* Exercise aim *
Nothing but an exact reproduction of the records, pictures excluded, should be returned.

* Extracted data *
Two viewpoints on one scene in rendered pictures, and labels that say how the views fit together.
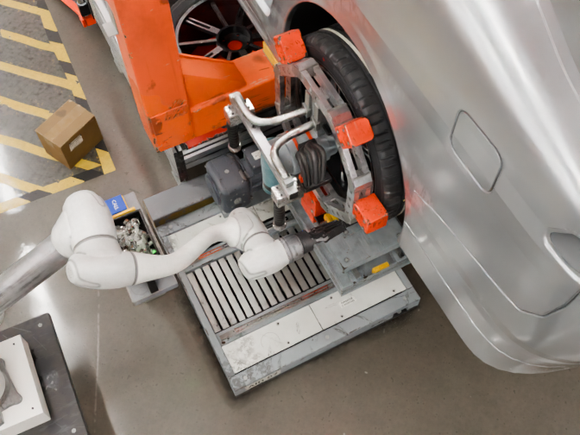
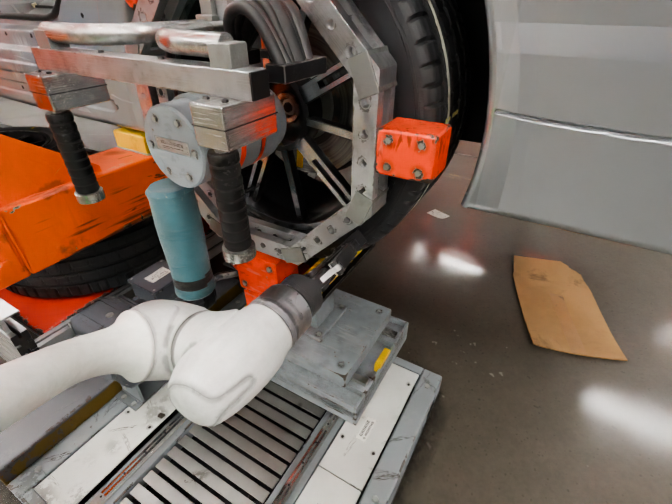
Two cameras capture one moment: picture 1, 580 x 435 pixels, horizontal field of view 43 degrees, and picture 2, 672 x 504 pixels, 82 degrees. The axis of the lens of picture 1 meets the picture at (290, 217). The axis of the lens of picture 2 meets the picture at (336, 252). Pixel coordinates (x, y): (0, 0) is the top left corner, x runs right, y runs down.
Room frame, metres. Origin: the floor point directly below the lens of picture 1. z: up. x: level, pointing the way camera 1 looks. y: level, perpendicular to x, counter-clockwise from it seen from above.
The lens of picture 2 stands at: (0.71, 0.16, 1.05)
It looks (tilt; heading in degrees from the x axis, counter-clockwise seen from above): 34 degrees down; 327
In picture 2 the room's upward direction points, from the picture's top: straight up
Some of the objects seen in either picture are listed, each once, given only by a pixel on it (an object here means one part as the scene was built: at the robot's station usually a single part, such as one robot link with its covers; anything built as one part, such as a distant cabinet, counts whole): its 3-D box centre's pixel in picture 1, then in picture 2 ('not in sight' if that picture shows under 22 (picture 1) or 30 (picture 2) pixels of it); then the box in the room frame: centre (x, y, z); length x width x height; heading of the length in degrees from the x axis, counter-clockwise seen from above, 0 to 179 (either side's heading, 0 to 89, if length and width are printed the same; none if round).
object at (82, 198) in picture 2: (233, 134); (74, 155); (1.45, 0.19, 0.83); 0.04 x 0.04 x 0.16
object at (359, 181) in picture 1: (319, 140); (249, 121); (1.40, -0.10, 0.85); 0.54 x 0.07 x 0.54; 27
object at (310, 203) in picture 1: (325, 193); (278, 269); (1.42, -0.13, 0.48); 0.16 x 0.12 x 0.17; 117
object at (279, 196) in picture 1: (287, 192); (236, 116); (1.16, 0.01, 0.93); 0.09 x 0.05 x 0.05; 117
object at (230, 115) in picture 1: (239, 112); (69, 86); (1.46, 0.16, 0.93); 0.09 x 0.05 x 0.05; 117
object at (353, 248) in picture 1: (353, 202); (311, 291); (1.48, -0.25, 0.32); 0.40 x 0.30 x 0.28; 27
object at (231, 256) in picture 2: (279, 212); (231, 204); (1.15, 0.03, 0.83); 0.04 x 0.04 x 0.16
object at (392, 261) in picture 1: (349, 225); (313, 337); (1.48, -0.25, 0.13); 0.50 x 0.36 x 0.10; 27
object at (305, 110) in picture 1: (271, 97); (126, 5); (1.44, 0.05, 1.03); 0.19 x 0.18 x 0.11; 117
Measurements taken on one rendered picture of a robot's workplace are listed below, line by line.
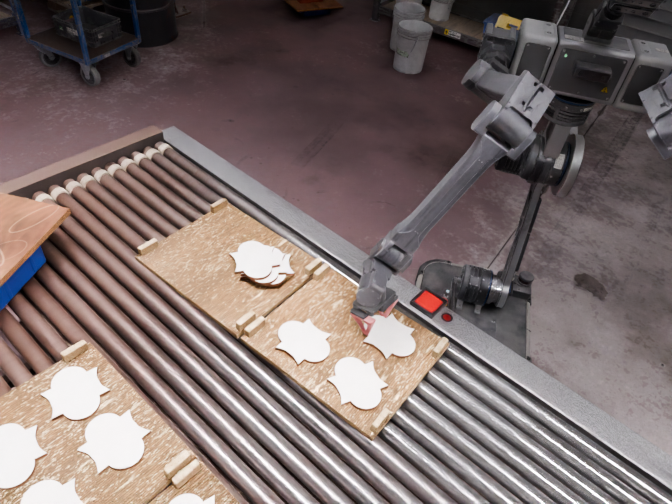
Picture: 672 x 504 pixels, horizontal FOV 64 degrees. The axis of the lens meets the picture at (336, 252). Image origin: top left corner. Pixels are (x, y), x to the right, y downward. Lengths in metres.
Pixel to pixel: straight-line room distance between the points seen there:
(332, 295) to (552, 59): 0.88
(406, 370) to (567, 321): 1.76
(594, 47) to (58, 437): 1.59
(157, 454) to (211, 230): 0.70
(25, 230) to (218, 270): 0.50
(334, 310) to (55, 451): 0.71
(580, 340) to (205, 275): 2.01
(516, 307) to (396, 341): 1.29
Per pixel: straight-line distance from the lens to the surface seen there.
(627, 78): 1.70
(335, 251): 1.64
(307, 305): 1.46
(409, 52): 4.90
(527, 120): 1.15
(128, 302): 1.53
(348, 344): 1.39
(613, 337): 3.09
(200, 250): 1.61
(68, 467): 1.28
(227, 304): 1.46
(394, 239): 1.22
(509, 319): 2.56
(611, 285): 3.37
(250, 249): 1.54
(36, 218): 1.65
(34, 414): 1.37
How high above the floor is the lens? 2.04
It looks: 43 degrees down
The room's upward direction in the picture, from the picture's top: 8 degrees clockwise
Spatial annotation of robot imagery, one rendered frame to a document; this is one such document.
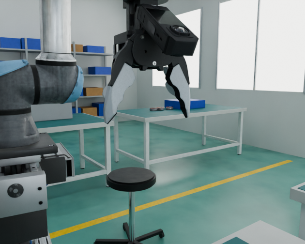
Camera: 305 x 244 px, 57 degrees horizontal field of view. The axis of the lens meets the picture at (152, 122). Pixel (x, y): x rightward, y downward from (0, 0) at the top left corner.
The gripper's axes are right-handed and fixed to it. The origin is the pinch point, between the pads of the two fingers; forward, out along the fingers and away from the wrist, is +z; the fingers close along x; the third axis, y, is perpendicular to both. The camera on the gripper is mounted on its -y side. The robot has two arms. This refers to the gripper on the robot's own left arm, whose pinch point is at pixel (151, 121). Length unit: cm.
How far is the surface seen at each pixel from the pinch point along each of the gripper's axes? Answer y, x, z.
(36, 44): 606, -43, -72
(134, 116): 277, -118, 42
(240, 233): 19, -41, 40
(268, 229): 17, -50, 40
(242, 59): 345, -360, -37
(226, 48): 383, -355, -59
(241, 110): 277, -296, 43

* Solution to the exercise *
Two viewpoints on one scene in rendered pictures, and labels that say how the views fit together.
Two cameras capture one moment: picture 1, 580 x 435 pixels, horizontal field of view 43 degrees, and picture 2, 672 x 504 pixels, 82 degrees. The axis of the lens of picture 1 meets the picture at (290, 217). The axis of the lens of picture 2 meets the picture at (336, 252). Pixel coordinates (x, y): (0, 0) is the top left corner, x runs right, y runs down.
Room frame, metres. Origin: the floor point directly below the lens of picture 1. z: up. x: level, pointing the way camera 1 looks. y: level, perpendicular to x, counter-clockwise from it seen from above.
The lens of picture 2 stands at: (0.71, 0.16, 1.05)
It looks (tilt; heading in degrees from the x axis, counter-clockwise seen from above): 34 degrees down; 327
In picture 2 the room's upward direction points, from the picture's top: straight up
Some of the objects seen in either picture are listed, each once, given only by a pixel on it (an object here means one part as the scene was built: at the robot's station usually a single part, such as one robot link with its covers; anything built as one part, such as a distant cabinet, counts whole): its 3-D box centre's pixel in picture 1, then in picture 2 ('not in sight' if that picture shows under 22 (picture 1) or 30 (picture 2) pixels of it); then the box in the room frame: centre (x, y, z); length x width x height; heading of the length in degrees from the x axis, counter-clockwise seen from above, 0 to 179 (either side's heading, 0 to 89, if length and width are printed the same; none if round).
object at (82, 198) in picture 2: (233, 134); (74, 155); (1.45, 0.19, 0.83); 0.04 x 0.04 x 0.16
object at (359, 181) in picture 1: (319, 140); (249, 121); (1.40, -0.10, 0.85); 0.54 x 0.07 x 0.54; 27
object at (310, 203) in picture 1: (325, 193); (278, 269); (1.42, -0.13, 0.48); 0.16 x 0.12 x 0.17; 117
object at (279, 196) in picture 1: (287, 192); (236, 116); (1.16, 0.01, 0.93); 0.09 x 0.05 x 0.05; 117
object at (230, 115) in picture 1: (239, 112); (69, 86); (1.46, 0.16, 0.93); 0.09 x 0.05 x 0.05; 117
object at (353, 248) in picture 1: (353, 202); (311, 291); (1.48, -0.25, 0.32); 0.40 x 0.30 x 0.28; 27
object at (231, 256) in picture 2: (279, 212); (231, 204); (1.15, 0.03, 0.83); 0.04 x 0.04 x 0.16
object at (392, 261) in picture 1: (349, 225); (313, 337); (1.48, -0.25, 0.13); 0.50 x 0.36 x 0.10; 27
object at (305, 110) in picture 1: (271, 97); (126, 5); (1.44, 0.05, 1.03); 0.19 x 0.18 x 0.11; 117
Measurements taken on one rendered picture of a robot's workplace are listed below, line by line.
Picture: 672 x 504 pixels, horizontal FOV 64 degrees. The axis of the lens meets the picture at (336, 252). Image origin: top left corner. Pixels are (x, y), x to the right, y downward. Lengths in metres.
Pixel to pixel: straight-line room distance between the points seen there:
(332, 295) to (552, 59): 0.88
(406, 370) to (567, 321): 1.76
(594, 47) to (58, 437): 1.59
(157, 454) to (211, 230): 0.70
(25, 230) to (218, 270): 0.50
(334, 310) to (55, 451): 0.71
(580, 340) to (205, 275): 2.01
(516, 307) to (396, 341): 1.29
Per pixel: straight-line distance from the lens to the surface seen there.
(627, 78): 1.70
(335, 251): 1.64
(307, 305): 1.46
(409, 52): 4.90
(527, 120): 1.15
(128, 302): 1.53
(348, 344): 1.39
(613, 337): 3.09
(200, 250): 1.61
(68, 467): 1.28
(227, 304): 1.46
(394, 239): 1.22
(509, 319): 2.56
(611, 285): 3.37
(250, 249): 1.54
(36, 218): 1.65
(34, 414): 1.37
How high above the floor is the lens? 2.04
It looks: 43 degrees down
The room's upward direction in the picture, from the picture's top: 8 degrees clockwise
Spatial annotation of robot imagery, one rendered frame to a document; this is one such document.
Camera: 305 x 244 px, 57 degrees horizontal field of view. The axis of the lens meets the picture at (152, 122). Pixel (x, y): x rightward, y downward from (0, 0) at the top left corner.
The gripper's axes are right-handed and fixed to it. The origin is the pinch point, between the pads of the two fingers; forward, out along the fingers and away from the wrist, is +z; the fingers close along x; the third axis, y, is perpendicular to both. The camera on the gripper is mounted on its -y side. The robot has two arms. This refers to the gripper on the robot's own left arm, whose pinch point is at pixel (151, 121). Length unit: cm.
How far is the surface seen at each pixel from the pinch point along each of the gripper's axes? Answer y, x, z.
(36, 44): 606, -43, -72
(134, 116): 277, -118, 42
(240, 233): 19, -41, 40
(268, 229): 17, -50, 40
(242, 59): 345, -360, -37
(226, 48): 383, -355, -59
(241, 110): 277, -296, 43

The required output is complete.